May 19, 2024

Economix Blog: Voices of the Near Poor

When the Census Bureau this month released a new measure of poverty, meant to better count disposable income, it began altering the portrait of national need.

The new method, called the Supplemental Poverty Measure, was designed to add in many of the things the old measure ignored, like the hundreds of billions the needy receive in food stamps and tax credits. At the same time, it subtracted the similarly large sums lost to taxes, medical care and work expenses.

One surprising difference with the new measure, outlined in an article today, was the 51 million people with incomes less than 50 percent above the poverty line. That category, sometimes called “near poor,” was 76 percent higher than the official account, which was published in September. (The portion of people under the poverty line, meanwhile, increased by just 5 percent in the new measure.)

About a fifth of the people who appear near poor in the new measure are lifted out of poverty by benefits the old measure ignores, like food stamps and tax credits. But more than half were pulled down into near poverty from higher income levels by taxes, medical costs and work expenses like child care and gas. Taken together with people under the poverty line, a full third of Americans – or about 100 million people – live in poverty or in the economically vulnerable area just above it.

In Washington and its suburbs, the near poor are people with incomes between $31,693 and $47,539 for a family of four with a mortgage. Reporters talked to people in the Washington area this week with incomes in this category. They spoke of the knife-edge quality of their lives, in which one unexpected bill could knock them off balance. Many owned the usual trappings of middle-class life – cars, houses, cellphones and air-conditioners. But payments on those possessions were juggled, often unsuccessfully, depending on the unpredictable tides of their incomes. None saw themselves as poor. Most saw themselves as part of the middle class. But they focused on how hard they had to struggle to remain there.

Here are some of their stories:

Debra Jeje earned about $31,000 last year as a secretary in an emergency room in a hospital in Washington. She struggles to pay her bills, which come to about $2,300 a month, including groceries. She sells Mary Kay make-up for extra income. Gas, health insurance premiums and taxes put Ms. Jeje just above poverty line.

“What stresses me out most is payday,” said Ms. Jeje, who is 50 and has one son living with her. “I don’t have any extra money left over. My salary is less than my bills.”

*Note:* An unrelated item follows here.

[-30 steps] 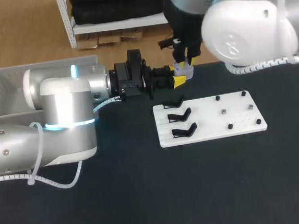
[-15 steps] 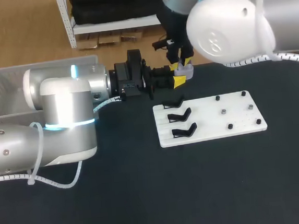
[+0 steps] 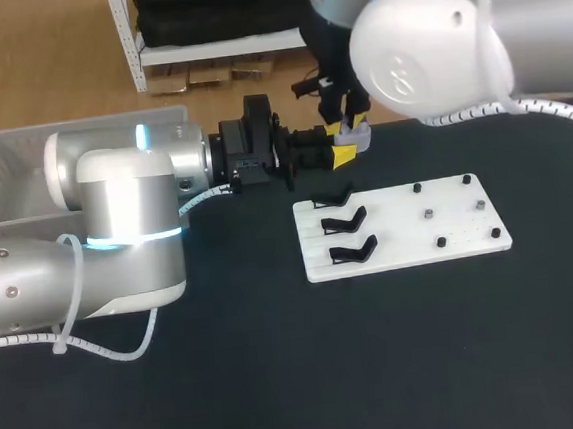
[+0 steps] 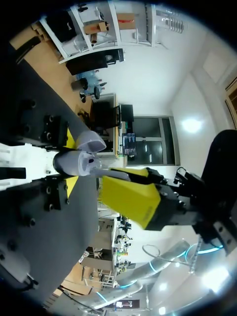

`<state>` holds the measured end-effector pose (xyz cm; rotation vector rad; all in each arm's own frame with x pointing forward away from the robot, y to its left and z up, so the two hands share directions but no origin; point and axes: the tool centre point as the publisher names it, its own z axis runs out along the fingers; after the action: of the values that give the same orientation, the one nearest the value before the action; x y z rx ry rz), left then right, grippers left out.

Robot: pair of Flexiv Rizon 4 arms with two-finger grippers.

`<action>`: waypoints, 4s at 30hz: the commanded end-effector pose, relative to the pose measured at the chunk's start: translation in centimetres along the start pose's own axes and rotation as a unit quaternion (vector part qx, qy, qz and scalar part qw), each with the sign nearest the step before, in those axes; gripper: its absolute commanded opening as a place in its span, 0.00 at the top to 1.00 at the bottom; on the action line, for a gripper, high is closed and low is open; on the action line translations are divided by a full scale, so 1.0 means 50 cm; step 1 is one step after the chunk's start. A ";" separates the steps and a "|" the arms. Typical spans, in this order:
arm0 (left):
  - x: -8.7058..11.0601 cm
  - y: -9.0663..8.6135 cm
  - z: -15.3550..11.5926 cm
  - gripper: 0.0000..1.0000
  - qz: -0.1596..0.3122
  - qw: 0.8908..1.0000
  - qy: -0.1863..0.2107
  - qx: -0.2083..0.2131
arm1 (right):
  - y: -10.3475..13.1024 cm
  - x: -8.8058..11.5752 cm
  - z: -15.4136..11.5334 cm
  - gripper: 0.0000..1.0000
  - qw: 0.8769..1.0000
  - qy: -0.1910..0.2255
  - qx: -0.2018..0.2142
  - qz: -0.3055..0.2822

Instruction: Pick up each earbud case from the left stands, insert the matching earbuds, close the lid, and place the case in the box.

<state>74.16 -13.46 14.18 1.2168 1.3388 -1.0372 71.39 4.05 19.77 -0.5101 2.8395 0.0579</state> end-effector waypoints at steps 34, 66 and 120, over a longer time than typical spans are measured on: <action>0.004 -0.002 0.001 1.00 0.002 1.000 -0.004 -0.003 | -0.015 -0.017 0.031 1.00 1.000 0.018 0.000 0.013; 0.004 -0.002 0.001 1.00 0.002 1.000 -0.004 -0.003 | -0.025 -0.012 0.045 0.80 1.000 0.013 0.020 -0.007; 0.004 -0.002 0.001 1.00 0.002 1.000 -0.004 -0.003 | -0.067 -0.123 -0.010 0.61 0.981 -0.111 -0.026 0.158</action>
<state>74.24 -13.50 14.16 1.2174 1.3380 -1.0376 77.39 3.26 22.90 -0.1509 2.7611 0.1600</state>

Her job, she said, pays too little.

“We’re on the front lines,” she said. “There’s stress and headaches and ups and downs in the emergency room. You really feel that you’re worth more.”

Bille Allison, a health care worker with two children, earns $39,000 a year drawing blood at a doctor’s office in Maryland. She qualified for the earned income tax credit last year, bringing her income to $42,000. But work expenses dragged her down. She pays $500 a month for day care for her 4-year-old daughter, $100 a month for bus and train fare to get to work, and $200 a month for health insurance – bringing her income down to about $32,000. Some months she is able to save enough for game tokens and a meal at Chuck E. Cheese for her daughter. Other months she can only afford to pay half her bills. She was turned away from the food stamps office because her income was too high.

“I tried everything, and it’s like, nope, you make too much,” said Ms. Allison, who is 42 and divorced. “They tell you you have to work to get help, but then you work, and you still can’t get help.”

Jennifer Bangura works at Georgetown University Hospital as a cashier. Together with her husband, a driver for a catering company, their family income is just under $50,000, enough to pay a mortgage of $800 on a house she purchased in 1992. But after taxes, medical costs and the gas to get to work, they slip into the category of near poor. Their situation has been made worse by a second mortgage, taken out several years ago to raise money for their daughter’s college tuition. The monthly payment shot up to $2,200, an amount she says is now untenable.

“It’s killing me,” said Ms. Bangura, who is 50 and originally from Jamaica. She said she has been making payments for years and that “to lose it now would tear me apart.”

Jessie Adams, a floor refinisher and his wife, a secretary, together earn about $49,000 – too much to qualify for the earned income tax credit and food stamps, but too little to live without worrying about finances. Taxes and monthly subway commuting costs bring them down into the area of near poor. They own electronics – two flat-screen TVs and an Xbox game console for their 10-year-old – but cannot afford a car or a down payment on a house. Mr. Adams has not taken his family out on a weekend for five months.

“It shouldn’t be like this,” he said. “Two people working full time in the house, we should be able to save, to take a vacation. But it ain’t like that. It just ain’t like that.”